(Records contained in a dataset)
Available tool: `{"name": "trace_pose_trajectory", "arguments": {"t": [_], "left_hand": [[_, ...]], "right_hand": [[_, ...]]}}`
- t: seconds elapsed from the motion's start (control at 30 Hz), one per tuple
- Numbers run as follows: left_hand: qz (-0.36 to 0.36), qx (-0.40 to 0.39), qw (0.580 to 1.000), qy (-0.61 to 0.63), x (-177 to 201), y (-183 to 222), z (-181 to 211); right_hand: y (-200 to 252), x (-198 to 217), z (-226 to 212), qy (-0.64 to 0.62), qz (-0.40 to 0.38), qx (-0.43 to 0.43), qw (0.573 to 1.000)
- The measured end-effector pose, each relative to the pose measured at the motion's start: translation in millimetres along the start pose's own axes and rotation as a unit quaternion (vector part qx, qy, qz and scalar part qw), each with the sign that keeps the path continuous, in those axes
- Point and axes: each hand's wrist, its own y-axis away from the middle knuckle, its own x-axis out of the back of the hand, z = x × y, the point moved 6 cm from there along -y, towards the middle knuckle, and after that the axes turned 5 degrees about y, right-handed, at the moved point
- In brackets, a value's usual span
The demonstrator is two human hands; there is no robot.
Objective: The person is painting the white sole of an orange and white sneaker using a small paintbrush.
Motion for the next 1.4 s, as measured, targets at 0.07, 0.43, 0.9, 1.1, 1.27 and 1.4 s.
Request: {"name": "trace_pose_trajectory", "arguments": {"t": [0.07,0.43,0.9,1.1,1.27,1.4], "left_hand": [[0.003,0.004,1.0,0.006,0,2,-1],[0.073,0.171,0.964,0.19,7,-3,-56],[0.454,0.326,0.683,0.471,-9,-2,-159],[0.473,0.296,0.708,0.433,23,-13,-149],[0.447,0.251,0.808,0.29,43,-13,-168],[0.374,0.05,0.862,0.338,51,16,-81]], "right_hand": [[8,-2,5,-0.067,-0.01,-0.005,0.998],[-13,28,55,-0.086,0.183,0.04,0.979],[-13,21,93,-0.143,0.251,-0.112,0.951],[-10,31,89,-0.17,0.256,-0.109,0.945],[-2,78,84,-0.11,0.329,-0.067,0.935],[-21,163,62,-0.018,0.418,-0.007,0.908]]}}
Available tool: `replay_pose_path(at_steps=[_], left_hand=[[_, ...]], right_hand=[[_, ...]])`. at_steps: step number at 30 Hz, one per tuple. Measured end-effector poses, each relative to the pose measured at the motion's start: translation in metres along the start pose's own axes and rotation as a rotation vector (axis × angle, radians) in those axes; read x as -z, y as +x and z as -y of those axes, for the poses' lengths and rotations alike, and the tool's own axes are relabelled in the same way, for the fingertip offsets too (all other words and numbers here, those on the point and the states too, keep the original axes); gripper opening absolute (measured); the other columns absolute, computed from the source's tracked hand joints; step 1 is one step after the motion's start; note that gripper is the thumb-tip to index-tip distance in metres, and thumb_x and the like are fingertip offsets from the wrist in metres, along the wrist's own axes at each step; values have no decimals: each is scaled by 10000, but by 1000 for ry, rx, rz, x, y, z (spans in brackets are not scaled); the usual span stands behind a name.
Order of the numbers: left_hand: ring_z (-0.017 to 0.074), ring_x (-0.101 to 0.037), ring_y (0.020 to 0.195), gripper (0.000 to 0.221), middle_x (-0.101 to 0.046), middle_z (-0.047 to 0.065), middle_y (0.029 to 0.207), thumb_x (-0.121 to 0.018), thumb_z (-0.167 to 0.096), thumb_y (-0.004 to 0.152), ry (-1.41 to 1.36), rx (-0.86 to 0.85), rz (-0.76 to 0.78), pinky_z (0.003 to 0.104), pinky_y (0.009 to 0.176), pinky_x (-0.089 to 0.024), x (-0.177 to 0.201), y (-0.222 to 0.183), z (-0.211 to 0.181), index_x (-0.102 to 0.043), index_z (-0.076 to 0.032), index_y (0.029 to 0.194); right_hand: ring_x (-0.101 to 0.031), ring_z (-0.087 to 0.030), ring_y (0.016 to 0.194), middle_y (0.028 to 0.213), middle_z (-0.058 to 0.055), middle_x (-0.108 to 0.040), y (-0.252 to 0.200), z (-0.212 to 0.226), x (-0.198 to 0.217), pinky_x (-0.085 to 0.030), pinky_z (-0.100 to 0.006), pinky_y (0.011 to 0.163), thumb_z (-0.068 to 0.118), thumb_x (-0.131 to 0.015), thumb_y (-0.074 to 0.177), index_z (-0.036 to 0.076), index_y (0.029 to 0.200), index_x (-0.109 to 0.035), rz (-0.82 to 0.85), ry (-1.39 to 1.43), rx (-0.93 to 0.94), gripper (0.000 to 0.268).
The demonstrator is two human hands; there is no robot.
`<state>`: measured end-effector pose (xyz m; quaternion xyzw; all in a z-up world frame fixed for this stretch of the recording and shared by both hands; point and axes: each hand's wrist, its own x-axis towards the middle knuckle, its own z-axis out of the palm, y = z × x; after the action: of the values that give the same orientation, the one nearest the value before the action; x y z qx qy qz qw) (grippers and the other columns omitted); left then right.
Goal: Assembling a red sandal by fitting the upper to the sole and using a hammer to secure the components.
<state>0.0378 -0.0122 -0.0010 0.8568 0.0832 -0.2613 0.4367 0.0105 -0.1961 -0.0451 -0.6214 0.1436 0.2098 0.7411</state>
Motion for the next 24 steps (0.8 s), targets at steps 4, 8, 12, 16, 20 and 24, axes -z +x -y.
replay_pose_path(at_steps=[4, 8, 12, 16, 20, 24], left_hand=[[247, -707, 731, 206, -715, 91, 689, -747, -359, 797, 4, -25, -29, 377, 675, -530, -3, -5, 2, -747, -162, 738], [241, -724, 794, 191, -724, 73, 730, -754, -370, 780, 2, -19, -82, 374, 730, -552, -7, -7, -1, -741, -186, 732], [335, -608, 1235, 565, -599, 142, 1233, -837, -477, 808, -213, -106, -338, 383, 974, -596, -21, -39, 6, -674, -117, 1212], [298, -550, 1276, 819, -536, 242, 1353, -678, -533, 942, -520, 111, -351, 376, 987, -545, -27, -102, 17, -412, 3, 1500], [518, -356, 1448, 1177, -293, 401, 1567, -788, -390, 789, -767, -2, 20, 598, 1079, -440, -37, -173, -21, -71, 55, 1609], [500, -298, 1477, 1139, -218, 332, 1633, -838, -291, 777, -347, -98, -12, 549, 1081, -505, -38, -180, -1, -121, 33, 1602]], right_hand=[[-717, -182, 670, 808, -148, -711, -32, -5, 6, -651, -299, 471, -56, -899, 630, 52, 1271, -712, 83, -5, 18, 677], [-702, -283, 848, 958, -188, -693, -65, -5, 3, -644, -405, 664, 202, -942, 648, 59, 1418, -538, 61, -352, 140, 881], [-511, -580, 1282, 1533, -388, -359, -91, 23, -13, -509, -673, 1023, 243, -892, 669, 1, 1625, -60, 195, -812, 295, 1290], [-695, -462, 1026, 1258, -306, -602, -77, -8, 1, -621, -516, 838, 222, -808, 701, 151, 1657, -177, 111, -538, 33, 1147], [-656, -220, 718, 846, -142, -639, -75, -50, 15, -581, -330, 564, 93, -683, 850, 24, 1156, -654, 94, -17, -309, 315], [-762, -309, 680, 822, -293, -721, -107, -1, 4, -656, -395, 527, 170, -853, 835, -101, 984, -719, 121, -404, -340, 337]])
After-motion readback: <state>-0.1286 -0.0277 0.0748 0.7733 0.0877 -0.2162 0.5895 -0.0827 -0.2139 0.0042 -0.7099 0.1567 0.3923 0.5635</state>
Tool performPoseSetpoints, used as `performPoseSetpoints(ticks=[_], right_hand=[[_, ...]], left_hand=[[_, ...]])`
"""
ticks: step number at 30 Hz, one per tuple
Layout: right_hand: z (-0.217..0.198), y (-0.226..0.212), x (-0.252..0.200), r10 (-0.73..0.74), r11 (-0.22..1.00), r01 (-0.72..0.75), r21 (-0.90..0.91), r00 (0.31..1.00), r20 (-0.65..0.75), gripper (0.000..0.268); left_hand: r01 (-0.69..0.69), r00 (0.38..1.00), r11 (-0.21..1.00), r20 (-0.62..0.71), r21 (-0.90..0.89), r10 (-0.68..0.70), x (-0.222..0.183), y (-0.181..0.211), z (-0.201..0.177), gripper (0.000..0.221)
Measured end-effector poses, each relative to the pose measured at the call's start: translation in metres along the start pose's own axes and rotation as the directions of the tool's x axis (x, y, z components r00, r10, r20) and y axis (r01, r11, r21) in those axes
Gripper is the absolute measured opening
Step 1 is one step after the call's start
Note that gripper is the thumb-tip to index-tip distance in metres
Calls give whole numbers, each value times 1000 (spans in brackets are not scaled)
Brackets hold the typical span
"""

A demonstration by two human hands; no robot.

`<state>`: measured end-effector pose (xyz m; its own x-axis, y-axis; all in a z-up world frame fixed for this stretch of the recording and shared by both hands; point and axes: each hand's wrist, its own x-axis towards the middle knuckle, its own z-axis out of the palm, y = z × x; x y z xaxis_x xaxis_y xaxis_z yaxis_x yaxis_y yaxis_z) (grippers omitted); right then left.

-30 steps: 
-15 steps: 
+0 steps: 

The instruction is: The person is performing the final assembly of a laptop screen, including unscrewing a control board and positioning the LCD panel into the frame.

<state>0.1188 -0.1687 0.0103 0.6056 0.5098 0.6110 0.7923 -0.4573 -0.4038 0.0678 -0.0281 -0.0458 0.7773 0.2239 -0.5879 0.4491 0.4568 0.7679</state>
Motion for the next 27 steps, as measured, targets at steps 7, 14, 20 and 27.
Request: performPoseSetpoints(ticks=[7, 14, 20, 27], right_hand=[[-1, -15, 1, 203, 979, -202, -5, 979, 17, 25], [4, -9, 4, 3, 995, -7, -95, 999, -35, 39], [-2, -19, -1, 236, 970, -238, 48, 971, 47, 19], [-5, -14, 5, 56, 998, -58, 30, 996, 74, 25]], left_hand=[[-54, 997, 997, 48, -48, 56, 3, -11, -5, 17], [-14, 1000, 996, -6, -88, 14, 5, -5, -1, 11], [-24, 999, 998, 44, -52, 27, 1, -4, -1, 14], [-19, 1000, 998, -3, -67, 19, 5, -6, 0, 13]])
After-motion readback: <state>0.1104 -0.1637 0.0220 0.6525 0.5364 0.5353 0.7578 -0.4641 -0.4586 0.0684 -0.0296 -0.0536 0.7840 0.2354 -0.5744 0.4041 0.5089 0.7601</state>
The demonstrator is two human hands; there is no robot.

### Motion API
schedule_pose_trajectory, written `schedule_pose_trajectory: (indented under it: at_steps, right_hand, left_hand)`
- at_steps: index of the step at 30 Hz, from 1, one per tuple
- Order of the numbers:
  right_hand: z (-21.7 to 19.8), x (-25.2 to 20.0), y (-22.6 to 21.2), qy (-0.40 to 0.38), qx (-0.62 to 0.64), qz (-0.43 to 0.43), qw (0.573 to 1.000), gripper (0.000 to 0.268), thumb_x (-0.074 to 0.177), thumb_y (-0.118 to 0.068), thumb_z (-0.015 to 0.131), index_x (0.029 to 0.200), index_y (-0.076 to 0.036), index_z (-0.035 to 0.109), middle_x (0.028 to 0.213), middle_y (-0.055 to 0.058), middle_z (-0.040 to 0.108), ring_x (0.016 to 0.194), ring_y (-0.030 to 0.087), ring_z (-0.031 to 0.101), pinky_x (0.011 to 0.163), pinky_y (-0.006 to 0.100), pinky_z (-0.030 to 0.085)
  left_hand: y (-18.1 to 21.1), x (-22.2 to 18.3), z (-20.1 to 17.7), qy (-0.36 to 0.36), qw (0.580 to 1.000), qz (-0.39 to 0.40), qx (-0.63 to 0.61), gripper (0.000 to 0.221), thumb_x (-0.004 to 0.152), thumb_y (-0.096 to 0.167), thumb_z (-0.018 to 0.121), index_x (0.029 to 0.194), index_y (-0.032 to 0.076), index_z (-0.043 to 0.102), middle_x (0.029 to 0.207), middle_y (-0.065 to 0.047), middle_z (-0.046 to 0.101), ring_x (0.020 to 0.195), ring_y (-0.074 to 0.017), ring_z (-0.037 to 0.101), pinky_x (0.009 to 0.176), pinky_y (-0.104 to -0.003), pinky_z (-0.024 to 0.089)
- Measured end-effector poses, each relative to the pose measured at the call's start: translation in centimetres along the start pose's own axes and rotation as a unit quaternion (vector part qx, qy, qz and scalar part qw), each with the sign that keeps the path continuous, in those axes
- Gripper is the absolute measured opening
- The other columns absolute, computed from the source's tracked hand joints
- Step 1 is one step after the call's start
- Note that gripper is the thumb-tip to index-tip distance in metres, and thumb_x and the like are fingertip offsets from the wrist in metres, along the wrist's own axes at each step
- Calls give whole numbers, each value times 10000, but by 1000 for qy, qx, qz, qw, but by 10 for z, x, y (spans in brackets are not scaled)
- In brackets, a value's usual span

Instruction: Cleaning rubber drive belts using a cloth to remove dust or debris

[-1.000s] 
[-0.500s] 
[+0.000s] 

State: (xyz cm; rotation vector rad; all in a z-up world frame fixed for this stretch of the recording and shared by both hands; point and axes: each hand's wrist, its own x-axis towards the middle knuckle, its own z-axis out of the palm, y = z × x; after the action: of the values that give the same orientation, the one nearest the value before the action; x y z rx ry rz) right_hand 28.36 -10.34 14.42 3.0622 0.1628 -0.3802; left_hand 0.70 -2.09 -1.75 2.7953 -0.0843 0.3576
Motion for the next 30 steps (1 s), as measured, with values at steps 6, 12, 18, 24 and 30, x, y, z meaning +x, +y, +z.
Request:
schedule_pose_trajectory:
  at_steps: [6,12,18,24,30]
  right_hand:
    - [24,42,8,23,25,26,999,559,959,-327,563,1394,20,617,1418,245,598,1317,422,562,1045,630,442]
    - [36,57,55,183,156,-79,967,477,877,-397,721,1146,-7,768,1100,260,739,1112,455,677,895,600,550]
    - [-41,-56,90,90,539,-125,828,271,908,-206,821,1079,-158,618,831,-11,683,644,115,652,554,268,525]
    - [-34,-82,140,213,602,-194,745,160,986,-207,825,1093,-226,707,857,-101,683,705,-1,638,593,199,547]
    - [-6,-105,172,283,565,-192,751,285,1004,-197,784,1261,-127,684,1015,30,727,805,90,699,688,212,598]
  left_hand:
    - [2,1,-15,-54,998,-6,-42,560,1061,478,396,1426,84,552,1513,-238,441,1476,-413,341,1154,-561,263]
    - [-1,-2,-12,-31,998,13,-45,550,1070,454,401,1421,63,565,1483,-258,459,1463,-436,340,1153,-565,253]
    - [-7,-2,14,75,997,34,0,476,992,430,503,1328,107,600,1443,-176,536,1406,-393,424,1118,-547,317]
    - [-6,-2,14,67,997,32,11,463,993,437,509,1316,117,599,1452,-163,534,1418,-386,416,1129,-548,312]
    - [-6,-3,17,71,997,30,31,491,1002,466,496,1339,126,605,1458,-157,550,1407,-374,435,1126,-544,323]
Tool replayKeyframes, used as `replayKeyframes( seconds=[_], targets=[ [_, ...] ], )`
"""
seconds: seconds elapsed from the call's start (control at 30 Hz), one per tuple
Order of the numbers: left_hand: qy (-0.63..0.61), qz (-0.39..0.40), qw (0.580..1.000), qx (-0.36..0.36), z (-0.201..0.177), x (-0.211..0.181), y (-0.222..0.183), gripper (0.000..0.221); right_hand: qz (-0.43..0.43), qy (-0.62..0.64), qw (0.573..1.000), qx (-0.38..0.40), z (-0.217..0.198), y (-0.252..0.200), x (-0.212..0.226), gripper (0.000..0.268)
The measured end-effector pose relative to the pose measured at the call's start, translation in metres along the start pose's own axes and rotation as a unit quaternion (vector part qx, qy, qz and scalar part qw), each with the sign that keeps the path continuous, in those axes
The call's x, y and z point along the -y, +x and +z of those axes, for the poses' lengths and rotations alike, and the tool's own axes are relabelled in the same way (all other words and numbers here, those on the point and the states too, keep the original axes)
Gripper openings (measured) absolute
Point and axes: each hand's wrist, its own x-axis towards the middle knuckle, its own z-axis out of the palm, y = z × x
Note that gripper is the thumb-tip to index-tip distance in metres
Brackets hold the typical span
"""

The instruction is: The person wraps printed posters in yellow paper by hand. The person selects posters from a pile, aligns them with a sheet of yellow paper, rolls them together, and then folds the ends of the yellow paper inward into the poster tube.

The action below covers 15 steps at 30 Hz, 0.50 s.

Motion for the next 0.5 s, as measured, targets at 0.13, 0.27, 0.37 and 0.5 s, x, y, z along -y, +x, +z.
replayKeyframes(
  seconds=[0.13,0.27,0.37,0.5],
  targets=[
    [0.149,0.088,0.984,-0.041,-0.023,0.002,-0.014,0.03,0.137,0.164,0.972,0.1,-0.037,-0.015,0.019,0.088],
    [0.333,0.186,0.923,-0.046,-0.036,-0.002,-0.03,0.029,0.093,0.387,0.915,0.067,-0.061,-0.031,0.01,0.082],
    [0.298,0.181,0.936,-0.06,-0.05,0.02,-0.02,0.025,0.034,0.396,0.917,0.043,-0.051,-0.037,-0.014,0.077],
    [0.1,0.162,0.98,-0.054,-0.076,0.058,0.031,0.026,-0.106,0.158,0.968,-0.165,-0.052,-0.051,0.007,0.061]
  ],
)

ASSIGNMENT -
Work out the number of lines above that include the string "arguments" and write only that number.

EXERCISE ANSWER -
2